Begin at the line below that has "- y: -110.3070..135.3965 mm" and stop after the line that has "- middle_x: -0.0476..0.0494". Please restate only those lines, word for word.

*** Dataset extract

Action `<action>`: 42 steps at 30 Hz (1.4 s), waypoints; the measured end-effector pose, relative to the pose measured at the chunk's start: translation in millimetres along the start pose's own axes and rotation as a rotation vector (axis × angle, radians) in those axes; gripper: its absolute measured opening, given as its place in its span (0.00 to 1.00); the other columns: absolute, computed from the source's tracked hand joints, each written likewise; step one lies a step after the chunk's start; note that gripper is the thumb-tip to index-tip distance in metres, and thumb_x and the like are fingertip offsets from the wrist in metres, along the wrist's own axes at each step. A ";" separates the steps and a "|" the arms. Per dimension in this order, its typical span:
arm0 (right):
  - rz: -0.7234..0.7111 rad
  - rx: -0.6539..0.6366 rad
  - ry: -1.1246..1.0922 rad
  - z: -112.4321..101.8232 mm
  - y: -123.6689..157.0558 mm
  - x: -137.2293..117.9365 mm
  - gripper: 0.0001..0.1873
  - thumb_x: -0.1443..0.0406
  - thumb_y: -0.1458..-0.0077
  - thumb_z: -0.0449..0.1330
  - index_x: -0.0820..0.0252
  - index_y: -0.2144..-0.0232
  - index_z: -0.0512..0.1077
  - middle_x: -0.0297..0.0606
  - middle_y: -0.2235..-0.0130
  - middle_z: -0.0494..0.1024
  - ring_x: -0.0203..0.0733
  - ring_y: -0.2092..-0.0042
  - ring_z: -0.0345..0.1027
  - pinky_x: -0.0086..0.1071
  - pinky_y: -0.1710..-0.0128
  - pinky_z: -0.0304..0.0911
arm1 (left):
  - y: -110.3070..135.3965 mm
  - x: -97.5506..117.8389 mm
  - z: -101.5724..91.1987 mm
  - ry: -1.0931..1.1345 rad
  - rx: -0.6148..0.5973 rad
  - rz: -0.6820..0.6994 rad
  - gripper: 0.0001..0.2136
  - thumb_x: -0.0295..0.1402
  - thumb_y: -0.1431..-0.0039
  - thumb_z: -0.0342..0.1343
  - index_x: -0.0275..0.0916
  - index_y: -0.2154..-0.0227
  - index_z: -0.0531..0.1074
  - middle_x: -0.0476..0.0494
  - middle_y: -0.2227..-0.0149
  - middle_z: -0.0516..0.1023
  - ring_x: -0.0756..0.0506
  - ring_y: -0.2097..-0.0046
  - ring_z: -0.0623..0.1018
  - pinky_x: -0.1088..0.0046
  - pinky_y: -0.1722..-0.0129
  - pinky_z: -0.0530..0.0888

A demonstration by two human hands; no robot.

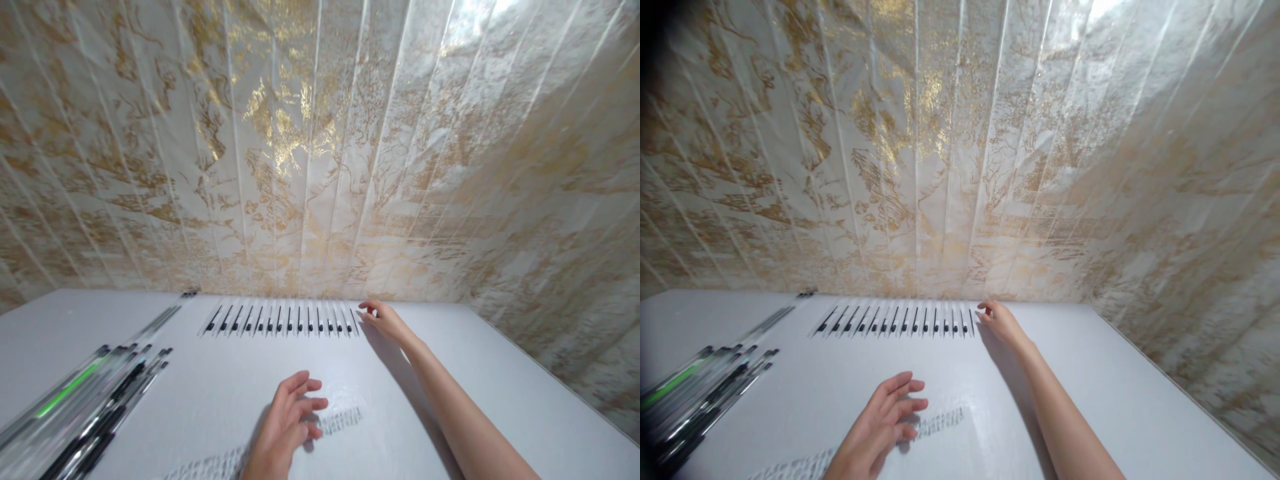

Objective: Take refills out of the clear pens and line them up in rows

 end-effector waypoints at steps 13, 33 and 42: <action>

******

[Written answer]:
  - y: -110.3070..135.3965 mm
  - x: -97.5506..117.8389 mm
  - z: -101.5724..91.1987 mm
  - ry: -1.0931..1.1345 rad
  - rx: -0.6148..0.5973 rad
  - rz: -0.6820..0.6994 rad
  - gripper: 0.0001..0.2136
  - thumb_x: -0.0295..0.1402
  - thumb_y: -0.1431..-0.0039
  - thumb_z: -0.0342..0.1343
  - index_x: -0.0275..0.0916
  - index_y: -0.2154..-0.0227
  - index_z: -0.0531..0.1074
  - middle_x: -0.0476..0.0494

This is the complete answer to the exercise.